The gas stream 13 discharged from this oxidation chamber 9 is essentially air depleted of oxygen. This gaseous stream of oxygen-depleted air is particularly well suited to the drying of highly reactive biomass without the risk of ignition and is used preferentially for the drying of biomass, since it represents more than 70% of the flue gas flow of the installation. . Fig. 2 shows the drying reactor 1 which is preferably a downflow moving bed provided with coasters. It comprises an enclosure AI, of flared shape downwards, its upper part receiving biomasses from an IC hopper via an input worm IB. Its lower part is equipped with worm output ID. The fumes in depleted air coming out of the oxidation chamber 8 of the thermochemical cycle are injected IE in the upper part of the chamber, to carry out the drying and the cooled gases are evacuated IF at the bottom.

Claims

1. A process for extracting carbon dioxide from the atmosphere by thermochemical conversion of biomasses as a natural intermediate carrier for storing carbon dioxide, a capture of the carbon dioxide being carried out by a thermochemical cycle (3 ) comprising an interconnected combustion reactor (8) and an oxidation chamber (9), and in which metal oxides which are alternately oxidized and reduced and which supply oxygen for said combustion, circulate, this thermochemical conversion being carried out by means of a pyrolysis reactor (2) and said thermochemical cycle (3), characterized in that said pyrolysis is preceded by a drying (1) of the biomasses carried out by fumes in depleted air (13) emerging from said oxidation chamber (9) of said thermochemical cycle.

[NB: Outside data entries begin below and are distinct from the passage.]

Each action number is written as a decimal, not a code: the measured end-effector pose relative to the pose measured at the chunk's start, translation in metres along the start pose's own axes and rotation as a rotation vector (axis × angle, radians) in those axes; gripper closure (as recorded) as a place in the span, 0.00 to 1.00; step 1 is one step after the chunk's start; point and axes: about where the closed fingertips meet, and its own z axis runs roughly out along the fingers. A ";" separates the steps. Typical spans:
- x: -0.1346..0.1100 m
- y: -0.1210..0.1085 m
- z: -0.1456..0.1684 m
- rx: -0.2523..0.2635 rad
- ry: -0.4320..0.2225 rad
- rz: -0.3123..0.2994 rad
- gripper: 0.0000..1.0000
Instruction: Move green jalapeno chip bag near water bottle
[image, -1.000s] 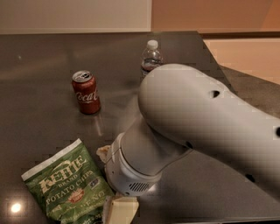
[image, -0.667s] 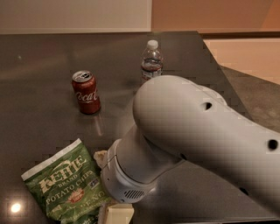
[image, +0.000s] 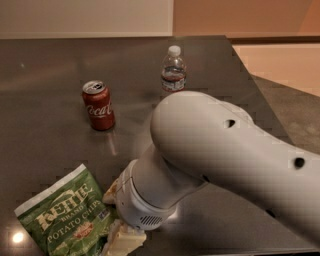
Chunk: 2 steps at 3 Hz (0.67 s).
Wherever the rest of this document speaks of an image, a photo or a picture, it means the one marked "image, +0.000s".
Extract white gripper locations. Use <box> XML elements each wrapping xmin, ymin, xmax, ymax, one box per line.
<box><xmin>101</xmin><ymin>160</ymin><xmax>176</xmax><ymax>256</ymax></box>

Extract green Kettle chip bag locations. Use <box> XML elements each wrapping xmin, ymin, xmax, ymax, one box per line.
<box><xmin>14</xmin><ymin>165</ymin><xmax>116</xmax><ymax>256</ymax></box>

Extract clear plastic water bottle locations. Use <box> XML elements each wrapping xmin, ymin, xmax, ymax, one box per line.
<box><xmin>161</xmin><ymin>45</ymin><xmax>186</xmax><ymax>97</ymax></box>

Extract red Coca-Cola can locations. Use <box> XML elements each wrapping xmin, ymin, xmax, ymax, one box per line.
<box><xmin>82</xmin><ymin>80</ymin><xmax>115</xmax><ymax>131</ymax></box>

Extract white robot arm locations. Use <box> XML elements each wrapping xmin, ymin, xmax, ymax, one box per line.
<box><xmin>103</xmin><ymin>91</ymin><xmax>320</xmax><ymax>256</ymax></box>

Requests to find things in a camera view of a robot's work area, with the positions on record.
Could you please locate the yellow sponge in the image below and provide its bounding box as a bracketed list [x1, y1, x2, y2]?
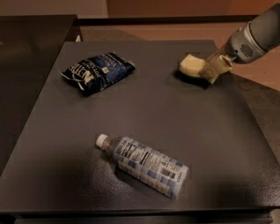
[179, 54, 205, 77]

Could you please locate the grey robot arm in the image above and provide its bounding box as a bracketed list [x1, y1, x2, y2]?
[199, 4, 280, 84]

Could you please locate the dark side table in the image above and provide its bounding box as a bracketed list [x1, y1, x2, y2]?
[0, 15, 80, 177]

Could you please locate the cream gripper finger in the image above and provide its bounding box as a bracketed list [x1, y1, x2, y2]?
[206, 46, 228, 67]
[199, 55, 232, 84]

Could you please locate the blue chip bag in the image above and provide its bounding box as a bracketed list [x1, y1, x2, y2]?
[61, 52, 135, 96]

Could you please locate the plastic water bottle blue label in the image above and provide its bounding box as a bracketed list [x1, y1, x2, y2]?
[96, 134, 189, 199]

2. Method according to claim 1, characterized in that it ensures a production of energy and fuels.

3. Method according to one of the preceding claims, characterized in that the hot solids circulating in said thermochemical cycle (3) provide said pyrolysis (2).

4. Method according to the preceding claim, characterized in that the hot solids circulating in said oxidation chamber (9) provide said pyrolysis (2).

5. Method according to one of the preceding claims, characterized in that said production of energy and / or fuels is carried out in the form of high pressure steam and synthesis gas whose composition can be adjusted after reforming to manufacture fuels. synthetic (10).

6. Method according to one of the preceding claims, characterized in that said thermochemical cycle (3) uses air, water vapor and carbon dioxide to oxidize and reduce said metal oxides.

7. Method according to the preceding claim, characterized in that said air is air enriched with oxygen.